The most profound guidance I ever received came from someone who saw me clearly: Regardless of the pressure, never stop being you.
They understood that authenticity is the only thing people are truly drawn to. Having someone mirror back that my humanity was a gift became a vital turning point. Today, I anchor everything I do in joy. Because being me is the work. I have reached a space where I refuse to perform for a paycheck, for the expectations of others, or for the "shoulds" of the world. If the work does not restore me, it is not mine to carry. Choosing what sparks joy is an act of service to my own humanity. That is how I wake up daily feeling aligned and whole in all that I do.
What advice would you give to young women entering your industry?
I believe the most critical piece of advice is this: know where your heart is. Entrepreneurship is not for the faint of heart, and that internal clarity is what provides your direction. It allows you to remain aligned and anchored to what you believe and where your work is centered. Even if the path isn't immediate, that alignment eventually guides you to where you are ultimately supposed to be. That has been my own journey; I started in organizational strategy and, because I cared deeply about community, I finally discovered the specific humans I was meant to serve all along.

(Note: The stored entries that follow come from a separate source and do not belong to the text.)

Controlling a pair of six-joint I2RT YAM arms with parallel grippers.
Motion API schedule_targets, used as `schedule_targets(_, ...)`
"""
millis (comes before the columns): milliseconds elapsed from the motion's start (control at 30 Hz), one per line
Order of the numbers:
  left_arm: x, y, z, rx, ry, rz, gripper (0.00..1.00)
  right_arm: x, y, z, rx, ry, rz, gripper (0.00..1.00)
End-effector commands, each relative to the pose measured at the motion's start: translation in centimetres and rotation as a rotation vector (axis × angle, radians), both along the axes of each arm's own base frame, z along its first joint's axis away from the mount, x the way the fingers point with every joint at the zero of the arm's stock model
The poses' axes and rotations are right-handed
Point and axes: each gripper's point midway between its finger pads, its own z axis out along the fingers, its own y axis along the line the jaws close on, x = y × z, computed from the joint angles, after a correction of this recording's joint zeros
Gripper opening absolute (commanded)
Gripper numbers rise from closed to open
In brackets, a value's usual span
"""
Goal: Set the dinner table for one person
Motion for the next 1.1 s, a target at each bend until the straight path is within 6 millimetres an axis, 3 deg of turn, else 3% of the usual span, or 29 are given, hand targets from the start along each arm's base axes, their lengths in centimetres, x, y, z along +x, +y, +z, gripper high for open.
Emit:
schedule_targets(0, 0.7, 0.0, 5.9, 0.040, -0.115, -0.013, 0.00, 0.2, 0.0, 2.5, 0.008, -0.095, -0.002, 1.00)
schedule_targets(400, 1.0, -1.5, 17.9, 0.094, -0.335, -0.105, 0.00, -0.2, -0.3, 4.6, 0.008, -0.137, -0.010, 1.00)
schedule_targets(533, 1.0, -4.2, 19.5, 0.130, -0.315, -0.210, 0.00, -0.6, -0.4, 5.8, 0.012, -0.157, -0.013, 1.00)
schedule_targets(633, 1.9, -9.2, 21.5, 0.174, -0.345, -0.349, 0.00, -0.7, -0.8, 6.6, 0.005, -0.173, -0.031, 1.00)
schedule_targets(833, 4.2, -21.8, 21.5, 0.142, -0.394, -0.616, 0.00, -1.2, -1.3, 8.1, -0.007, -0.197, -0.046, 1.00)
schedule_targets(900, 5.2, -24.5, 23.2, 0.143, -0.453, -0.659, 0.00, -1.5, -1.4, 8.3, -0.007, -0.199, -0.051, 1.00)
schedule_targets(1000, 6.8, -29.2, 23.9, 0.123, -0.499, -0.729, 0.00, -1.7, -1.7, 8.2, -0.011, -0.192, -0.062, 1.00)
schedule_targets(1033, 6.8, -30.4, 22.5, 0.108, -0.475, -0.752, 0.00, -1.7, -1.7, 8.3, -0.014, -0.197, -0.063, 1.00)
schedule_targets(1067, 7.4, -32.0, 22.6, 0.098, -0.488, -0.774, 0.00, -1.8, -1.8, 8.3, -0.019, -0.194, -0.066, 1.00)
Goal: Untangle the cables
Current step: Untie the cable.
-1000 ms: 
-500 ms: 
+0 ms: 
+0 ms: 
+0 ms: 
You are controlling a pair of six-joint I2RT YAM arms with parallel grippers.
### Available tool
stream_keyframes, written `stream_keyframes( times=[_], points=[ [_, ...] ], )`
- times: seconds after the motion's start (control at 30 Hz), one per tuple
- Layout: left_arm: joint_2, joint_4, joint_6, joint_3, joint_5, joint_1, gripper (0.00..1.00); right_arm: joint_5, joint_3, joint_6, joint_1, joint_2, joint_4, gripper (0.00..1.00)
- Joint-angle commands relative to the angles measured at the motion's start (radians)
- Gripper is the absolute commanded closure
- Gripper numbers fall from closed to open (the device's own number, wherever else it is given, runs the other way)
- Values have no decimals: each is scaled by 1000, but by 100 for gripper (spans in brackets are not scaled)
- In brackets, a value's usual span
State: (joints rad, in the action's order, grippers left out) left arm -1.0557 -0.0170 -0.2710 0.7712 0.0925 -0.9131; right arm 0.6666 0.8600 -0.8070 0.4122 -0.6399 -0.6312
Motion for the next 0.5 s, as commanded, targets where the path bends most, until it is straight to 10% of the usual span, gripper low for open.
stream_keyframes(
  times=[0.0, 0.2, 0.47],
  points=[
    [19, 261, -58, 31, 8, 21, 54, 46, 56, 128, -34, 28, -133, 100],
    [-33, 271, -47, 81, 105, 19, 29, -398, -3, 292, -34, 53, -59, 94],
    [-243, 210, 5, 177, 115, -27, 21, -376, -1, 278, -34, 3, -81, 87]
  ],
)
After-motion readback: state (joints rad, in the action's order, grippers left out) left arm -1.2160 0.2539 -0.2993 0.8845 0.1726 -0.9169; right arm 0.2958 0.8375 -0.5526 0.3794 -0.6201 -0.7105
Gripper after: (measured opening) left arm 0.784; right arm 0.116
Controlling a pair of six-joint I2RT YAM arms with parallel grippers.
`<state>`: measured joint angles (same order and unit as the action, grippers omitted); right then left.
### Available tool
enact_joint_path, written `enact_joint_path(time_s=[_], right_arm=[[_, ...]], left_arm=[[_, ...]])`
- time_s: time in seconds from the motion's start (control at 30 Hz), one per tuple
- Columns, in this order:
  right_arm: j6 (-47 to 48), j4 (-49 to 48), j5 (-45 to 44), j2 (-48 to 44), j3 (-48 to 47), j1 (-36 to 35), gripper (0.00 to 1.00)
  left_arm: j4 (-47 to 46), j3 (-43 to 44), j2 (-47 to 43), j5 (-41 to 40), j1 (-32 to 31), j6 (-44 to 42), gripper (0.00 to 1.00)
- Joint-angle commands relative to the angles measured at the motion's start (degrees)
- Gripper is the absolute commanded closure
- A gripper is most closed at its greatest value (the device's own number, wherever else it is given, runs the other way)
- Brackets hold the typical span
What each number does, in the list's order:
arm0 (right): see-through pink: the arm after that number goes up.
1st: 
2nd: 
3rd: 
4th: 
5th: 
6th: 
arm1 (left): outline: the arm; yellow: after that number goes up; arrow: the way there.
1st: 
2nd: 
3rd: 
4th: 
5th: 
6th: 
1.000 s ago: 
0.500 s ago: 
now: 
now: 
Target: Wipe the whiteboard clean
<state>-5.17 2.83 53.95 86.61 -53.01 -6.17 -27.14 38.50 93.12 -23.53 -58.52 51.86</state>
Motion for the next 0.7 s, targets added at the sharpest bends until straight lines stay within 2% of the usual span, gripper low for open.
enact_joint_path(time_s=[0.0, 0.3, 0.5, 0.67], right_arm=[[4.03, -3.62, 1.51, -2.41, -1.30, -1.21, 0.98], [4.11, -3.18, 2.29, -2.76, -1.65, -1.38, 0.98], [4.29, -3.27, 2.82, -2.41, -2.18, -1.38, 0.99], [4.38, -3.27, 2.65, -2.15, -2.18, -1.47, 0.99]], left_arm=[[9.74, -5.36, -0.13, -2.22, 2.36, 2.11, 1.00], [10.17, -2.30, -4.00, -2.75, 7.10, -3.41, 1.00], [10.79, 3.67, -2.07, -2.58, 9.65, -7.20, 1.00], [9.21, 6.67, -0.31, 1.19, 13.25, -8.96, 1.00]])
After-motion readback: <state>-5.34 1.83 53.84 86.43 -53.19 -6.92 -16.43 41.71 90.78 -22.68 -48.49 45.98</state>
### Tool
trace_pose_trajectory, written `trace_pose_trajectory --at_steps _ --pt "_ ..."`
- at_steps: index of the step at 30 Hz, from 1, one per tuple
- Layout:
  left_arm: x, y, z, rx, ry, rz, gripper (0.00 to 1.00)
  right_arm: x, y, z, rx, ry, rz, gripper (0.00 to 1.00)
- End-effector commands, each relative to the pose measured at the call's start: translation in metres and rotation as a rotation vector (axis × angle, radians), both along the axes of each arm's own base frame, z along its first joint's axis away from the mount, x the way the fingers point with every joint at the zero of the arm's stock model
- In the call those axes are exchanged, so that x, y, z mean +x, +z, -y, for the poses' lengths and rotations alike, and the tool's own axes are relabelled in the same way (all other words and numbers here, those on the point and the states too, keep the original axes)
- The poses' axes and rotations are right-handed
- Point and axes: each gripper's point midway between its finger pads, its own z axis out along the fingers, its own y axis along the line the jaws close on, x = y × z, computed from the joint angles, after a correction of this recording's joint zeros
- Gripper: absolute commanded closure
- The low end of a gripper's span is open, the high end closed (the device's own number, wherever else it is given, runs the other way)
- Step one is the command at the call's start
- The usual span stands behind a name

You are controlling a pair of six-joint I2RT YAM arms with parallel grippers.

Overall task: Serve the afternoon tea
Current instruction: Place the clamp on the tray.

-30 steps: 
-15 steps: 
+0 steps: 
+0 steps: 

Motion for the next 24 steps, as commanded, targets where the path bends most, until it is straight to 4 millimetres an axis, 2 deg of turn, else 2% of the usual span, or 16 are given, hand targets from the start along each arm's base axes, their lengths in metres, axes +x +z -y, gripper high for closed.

What are the biggest challenges or opportunities in your field right now?
There is a quiet misconception I encounter often: that this work is just a "cute art session" or another layer of traditional self-care. It is deeper than that. My challenge is ensuring people understand the weight of this mission. We exist to restore the humans who carry organizational and community weight, yet find no spaces that hold them in return. This is not a standard professional development program. In community-driven work, people are already at the edge; exhausted, overextended, and facing the mounting pressure of dwindling resources. When demands increase but care disappears, the cost is always human. I strive to find the "sweet spot" where people see the joy in the process without mistaking it for mere entertainment. This is not a "paint and sip." This is restoration. It is the act of returning to your center so you can sustain your passion. Because the truth is simple: Creativity is not a luxury. It is survival.
What values are most important to you in your work and personal life?
At the center of everything I do is God. It is through that divine connection that I find joy; the force that centers me. I believe that if joy is absent, it is a signal that we must stop and reflect.
I deeply value the alignment of family and community. Family is our most intimate community, a necessary source of strength within the broader silos of our professional and personal worlds. We were never meant to carry life alone. It is through these human connections that we are realigned to our humanity and our joy.